わたしの受験を知って、周りからは〝またお嬢様面してる〟だの〝落ちろ、死ね〟だとか悪口が酷くなったけど、耳を塞いでいた。受験して受かった時は飛び上がるくらい嬉しくて、人生の運を使い果たしたっていうくらいの気分だった。
だから、びくびくしながら通い始めた私立の中高一貫校では、絶対に敵を作らないと決めていた。愛想よく笑って、みんなと友達になるのだと。
――そんなの……無理なのに。
だけど幸運は続いていたらしく、その学校はおとなしくて温和な子ばかりで、中にはわたしみたいにいじめられてた子もいた。十二年間生きてきて、初めてわたしにも友達ができて学校生活も楽しくて、やっと春が来たって感じだった。
それでも、いつもにこにこしてみんなに付き合うのも結構疲れる。誘われて入った週三の茶道部の部活も、放課後の買い物も休日の遊びも合わせるとかなりの出費だ。みんなより遠くから電車通学してるせいもあってお小遣いは多めだったけど、あっという間に消えていった。
友達に言われて、好きでもない男の子と付き合ったりもした。女子校だから友達の彼の友達とか、紹介で引き合わされる。みんな彼氏がいるのが普通だったから、適当に付き合って別れて。
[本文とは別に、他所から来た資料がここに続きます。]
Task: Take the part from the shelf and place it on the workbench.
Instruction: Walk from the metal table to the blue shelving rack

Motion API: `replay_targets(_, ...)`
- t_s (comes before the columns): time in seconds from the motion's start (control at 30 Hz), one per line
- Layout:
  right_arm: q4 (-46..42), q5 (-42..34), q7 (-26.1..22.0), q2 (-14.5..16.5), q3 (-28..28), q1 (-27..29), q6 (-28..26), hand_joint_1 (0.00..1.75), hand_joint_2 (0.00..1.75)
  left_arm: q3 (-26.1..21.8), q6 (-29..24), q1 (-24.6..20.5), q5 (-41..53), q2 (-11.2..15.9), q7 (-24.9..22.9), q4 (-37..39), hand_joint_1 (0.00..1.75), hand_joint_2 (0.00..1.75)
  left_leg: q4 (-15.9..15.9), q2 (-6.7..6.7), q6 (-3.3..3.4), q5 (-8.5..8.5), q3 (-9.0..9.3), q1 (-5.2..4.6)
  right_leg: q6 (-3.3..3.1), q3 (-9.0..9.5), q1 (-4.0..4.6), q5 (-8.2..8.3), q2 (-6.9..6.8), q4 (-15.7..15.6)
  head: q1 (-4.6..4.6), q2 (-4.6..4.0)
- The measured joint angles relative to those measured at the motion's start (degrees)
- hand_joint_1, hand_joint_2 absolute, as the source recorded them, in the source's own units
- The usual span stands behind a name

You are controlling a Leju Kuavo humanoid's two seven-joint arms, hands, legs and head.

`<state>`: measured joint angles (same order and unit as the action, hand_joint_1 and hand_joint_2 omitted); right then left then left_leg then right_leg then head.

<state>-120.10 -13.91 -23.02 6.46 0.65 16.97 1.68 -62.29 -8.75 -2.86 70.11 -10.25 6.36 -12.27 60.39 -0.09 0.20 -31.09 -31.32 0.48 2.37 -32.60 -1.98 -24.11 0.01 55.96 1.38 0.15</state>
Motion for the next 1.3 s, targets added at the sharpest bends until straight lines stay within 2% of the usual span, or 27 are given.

この春まで付き合ってた人とはまあまあいい感じで、それなりのこともした。でも本当は好きとかどうとかより、これでみんなに追いつけたって達成感のほうが勝っていたのかも知れない。
いつも周りの顔色窺って、おどおどして。作り笑顔を振りまいて。今も乙女だとか言われて調子に乗ってドレス着て。
――わたしって……最低。
本当にもう底なし沼の泥にはまった気分だった。ただ、この精一杯の〝かわいい理緒子〟の演技が旅が終わるまでもってくれればいいと、それだけを思った。